Добрая, милая женщина; охотно взялась помогать депутату Ильиной… Но разве хотела ей зла Зулейка? И мысли не допускала. А может, это наказание свыше и Зулейка тут ни при чем?.. В том-то и дело, что при чем. Рок и ее не миловал. Сколько она пережила, пока выбралась из милицейского капкана. Надо было еще раньше, после первого поражения покончить с наркобизнесом… Как прекрасно она себя чувствовала в роли депутата! Есть ли благо выше человеческой благодарности? Нет, наверное, чище и правдивее детских глаз. С каким обожанием смотрели они на красивую тетю, когда она приезжала к ним и одаривала подарками.
Теперь она здесь, в Испании, на белоснежной яхте в Средиземном море. Конечно, это здорово, что она вырвалась из когтей смерти, с ней Алексей и Света. И думать о завтрашнем дне не надо — они обеспечены до конца дней своих.
Но все равно почему-то тревожно на душе. Что-то не дает освободиться от прошлого. Непонятное состояние. Почему чаще вспоминается плохое, а не хорошее. Хотя, если взвесить на весах: чего было больше в ее жизни — плохого и хорошего, получится — плохого было больше. Это девчонкой она считала, что станет счастливой, когда будет богатой. Каждый рубль, каждый доллар берегла, экономила, чтобы вылезти из нищеты. С каким трудом и риском доставались ей деньги! И о какой уж тут радости говорить. Не ощутила она ее и тогда, когда стала хозяйкой наркосиндиката, — чувство опасности заглушало все. Временами она переставала ощущать себя женщиной. Может, потому и любовниками она не могла щегольнуть перед Алевтиной. А сколько их склоняли головы перед красавицей Клеопатрой! Только Алексей Ильин пришелся ей по душе.

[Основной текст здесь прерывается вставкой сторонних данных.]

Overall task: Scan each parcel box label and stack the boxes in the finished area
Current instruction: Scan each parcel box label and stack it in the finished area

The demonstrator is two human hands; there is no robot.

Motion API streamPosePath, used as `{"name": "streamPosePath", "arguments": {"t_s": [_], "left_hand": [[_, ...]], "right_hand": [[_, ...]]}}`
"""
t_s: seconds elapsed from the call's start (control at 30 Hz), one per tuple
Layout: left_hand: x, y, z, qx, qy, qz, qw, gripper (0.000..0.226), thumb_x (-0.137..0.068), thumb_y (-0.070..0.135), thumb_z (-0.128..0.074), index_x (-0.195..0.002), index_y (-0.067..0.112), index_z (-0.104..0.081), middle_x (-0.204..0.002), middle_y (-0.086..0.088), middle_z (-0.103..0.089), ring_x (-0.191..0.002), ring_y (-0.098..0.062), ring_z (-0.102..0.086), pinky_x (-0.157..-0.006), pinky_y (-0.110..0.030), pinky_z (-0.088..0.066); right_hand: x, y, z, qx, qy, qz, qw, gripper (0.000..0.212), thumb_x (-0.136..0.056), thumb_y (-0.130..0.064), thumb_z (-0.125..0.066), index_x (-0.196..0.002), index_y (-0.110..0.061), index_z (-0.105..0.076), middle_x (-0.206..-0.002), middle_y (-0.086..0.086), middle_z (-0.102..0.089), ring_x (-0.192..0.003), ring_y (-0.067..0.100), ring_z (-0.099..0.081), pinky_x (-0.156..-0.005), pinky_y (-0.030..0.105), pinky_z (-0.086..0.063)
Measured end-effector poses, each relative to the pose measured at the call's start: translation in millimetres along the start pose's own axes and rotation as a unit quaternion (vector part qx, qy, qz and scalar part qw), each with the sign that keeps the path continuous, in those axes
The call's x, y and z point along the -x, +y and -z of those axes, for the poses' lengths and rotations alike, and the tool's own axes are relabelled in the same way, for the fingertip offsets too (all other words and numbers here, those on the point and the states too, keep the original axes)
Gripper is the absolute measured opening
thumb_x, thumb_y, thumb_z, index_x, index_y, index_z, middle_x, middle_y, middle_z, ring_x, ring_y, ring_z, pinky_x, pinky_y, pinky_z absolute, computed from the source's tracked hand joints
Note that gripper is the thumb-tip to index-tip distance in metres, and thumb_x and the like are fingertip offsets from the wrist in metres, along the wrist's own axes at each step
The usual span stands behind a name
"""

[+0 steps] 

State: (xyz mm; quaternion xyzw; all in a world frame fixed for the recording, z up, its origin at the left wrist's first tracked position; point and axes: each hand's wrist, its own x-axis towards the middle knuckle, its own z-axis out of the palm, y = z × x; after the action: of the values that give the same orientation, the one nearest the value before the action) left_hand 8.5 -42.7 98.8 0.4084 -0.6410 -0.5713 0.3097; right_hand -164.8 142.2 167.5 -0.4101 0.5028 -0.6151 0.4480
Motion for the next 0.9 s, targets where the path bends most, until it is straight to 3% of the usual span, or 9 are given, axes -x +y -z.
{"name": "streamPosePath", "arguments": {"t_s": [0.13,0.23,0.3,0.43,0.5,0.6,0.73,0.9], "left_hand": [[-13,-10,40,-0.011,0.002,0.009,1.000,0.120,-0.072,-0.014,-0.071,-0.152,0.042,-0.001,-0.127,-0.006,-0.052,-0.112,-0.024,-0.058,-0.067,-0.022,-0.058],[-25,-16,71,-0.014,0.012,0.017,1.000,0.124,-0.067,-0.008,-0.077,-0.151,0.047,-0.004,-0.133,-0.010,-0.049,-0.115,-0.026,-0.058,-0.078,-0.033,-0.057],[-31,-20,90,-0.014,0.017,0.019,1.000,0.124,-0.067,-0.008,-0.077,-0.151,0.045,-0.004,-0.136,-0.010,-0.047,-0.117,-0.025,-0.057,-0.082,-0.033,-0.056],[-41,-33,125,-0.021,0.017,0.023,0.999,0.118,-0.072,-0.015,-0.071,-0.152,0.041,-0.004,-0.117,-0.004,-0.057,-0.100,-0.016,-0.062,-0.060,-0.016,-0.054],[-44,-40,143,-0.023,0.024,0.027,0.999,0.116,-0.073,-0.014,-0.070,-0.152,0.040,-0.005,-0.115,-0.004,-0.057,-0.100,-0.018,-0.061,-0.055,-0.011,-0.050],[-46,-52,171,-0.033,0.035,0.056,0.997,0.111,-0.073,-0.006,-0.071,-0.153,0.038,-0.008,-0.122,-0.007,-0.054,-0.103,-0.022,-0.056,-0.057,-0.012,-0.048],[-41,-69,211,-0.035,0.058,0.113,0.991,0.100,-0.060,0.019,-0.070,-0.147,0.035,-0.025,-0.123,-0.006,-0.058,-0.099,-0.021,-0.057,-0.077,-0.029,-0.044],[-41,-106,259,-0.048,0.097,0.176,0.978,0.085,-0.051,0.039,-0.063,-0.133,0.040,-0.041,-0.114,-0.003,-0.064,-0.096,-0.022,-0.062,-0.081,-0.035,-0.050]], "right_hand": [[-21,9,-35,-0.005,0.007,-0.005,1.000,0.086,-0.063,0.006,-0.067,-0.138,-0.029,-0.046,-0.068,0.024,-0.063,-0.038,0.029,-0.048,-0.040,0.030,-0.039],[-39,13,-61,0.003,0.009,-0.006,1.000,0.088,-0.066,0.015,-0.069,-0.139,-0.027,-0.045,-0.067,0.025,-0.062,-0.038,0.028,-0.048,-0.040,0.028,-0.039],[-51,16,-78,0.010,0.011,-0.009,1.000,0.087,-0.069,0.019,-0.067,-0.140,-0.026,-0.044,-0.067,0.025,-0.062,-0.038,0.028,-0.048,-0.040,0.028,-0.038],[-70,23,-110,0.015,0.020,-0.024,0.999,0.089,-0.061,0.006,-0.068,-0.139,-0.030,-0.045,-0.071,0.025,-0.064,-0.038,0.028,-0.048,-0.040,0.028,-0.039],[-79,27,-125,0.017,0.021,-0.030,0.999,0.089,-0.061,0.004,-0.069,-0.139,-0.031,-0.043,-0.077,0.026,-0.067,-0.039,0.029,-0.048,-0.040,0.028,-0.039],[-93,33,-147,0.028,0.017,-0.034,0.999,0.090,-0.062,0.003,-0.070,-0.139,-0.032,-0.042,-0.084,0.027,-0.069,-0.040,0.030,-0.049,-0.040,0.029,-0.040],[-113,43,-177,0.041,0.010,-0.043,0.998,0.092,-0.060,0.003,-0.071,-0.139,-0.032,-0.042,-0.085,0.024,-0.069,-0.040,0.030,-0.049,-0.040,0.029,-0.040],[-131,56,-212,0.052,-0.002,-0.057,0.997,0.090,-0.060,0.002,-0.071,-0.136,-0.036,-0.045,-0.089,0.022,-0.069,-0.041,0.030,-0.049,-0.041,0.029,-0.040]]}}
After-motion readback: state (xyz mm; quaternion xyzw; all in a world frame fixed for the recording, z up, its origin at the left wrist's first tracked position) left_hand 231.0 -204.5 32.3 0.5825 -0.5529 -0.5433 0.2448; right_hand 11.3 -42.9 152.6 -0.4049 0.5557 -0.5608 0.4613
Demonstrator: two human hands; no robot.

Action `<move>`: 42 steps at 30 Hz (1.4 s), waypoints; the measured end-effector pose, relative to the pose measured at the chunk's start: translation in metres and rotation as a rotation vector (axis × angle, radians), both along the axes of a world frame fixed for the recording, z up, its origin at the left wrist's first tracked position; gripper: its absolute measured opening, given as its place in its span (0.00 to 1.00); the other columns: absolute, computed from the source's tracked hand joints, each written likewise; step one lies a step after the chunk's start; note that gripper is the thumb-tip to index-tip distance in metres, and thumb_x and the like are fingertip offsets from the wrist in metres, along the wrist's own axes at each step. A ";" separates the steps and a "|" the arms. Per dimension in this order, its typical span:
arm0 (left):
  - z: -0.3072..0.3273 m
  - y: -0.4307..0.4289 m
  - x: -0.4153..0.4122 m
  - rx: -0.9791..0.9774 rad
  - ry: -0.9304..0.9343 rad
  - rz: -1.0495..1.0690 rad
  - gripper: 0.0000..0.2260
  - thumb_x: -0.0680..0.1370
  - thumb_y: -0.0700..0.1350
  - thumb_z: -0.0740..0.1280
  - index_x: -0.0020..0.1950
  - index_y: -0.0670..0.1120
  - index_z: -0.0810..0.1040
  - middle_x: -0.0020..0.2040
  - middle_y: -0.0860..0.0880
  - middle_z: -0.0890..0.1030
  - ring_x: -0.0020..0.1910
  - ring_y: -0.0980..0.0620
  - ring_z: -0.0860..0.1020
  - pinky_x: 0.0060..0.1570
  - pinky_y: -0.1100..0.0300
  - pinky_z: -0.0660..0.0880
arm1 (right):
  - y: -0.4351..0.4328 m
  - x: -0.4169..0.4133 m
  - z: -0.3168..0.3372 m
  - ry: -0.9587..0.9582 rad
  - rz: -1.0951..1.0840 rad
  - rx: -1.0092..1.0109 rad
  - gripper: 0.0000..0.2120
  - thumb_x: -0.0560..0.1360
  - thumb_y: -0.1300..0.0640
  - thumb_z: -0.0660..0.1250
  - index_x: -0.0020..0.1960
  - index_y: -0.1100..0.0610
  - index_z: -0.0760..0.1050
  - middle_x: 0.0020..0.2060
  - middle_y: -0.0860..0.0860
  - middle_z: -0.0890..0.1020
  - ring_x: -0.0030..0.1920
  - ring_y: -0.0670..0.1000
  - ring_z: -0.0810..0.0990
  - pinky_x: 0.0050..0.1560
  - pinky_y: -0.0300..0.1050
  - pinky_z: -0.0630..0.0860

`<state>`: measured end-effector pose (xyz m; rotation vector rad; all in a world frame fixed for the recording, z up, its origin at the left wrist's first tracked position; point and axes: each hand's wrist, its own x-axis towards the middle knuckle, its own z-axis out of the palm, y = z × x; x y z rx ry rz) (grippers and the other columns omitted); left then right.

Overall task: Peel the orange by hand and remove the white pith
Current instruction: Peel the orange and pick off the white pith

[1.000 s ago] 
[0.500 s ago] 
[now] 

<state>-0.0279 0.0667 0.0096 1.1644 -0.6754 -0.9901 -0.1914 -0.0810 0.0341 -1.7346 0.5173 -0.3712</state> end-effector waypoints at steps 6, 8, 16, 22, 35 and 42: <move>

Испания Алексею понравилась, но полюбить эту страну он вряд ли сможет. Русские очень сентиментальны, куда бы ни уезжали, как бы прекрасно там ни устраивались, а избавиться от тоски по родине не могут; особенно, когда становятся старыми. Зулейка-то помоталась по миру, но не может сказать, что когда-то скучала по Грузии. Большую часть жизни она прожила в России. Но в каком окружении? Саркисян, Гримо, Турсункул, Баритон, Громада, Бармен… Нет, по России она скучать тоже не будет. И Алексею со Светой постарается создать такую обстановку, чтобы они не тосковали.
Чем же занять мужа, когда они вернутся из плавания? Ведь он не привык сидеть без дела, а без знания испанского языка никуда не сунешься. Правда, на побережье обосновалось немало так называемых «новых русских». Купили особняки, виллы, некоторые и предпринимательством занимаются. Но счастливыми их не назовешь — все на ворованные деньги купили, вряд ли Алексей захочет иметь с ними дело.
Что-то надо придумать. Новые проблемы. Выходит, никуда без них. И без прошлого тоже никуда.
На палубу поднялся Алексей. Он обнял Зулейку за плечи и сказал:
— С добрым утром, милая!
— С добрым утром, дорогой. — Она плотнее прижалась к нему, спросила: — Что, не спится?
— А ведь мы впервые встречаем рассвет вместе. — Он поцеловал ее в щеку.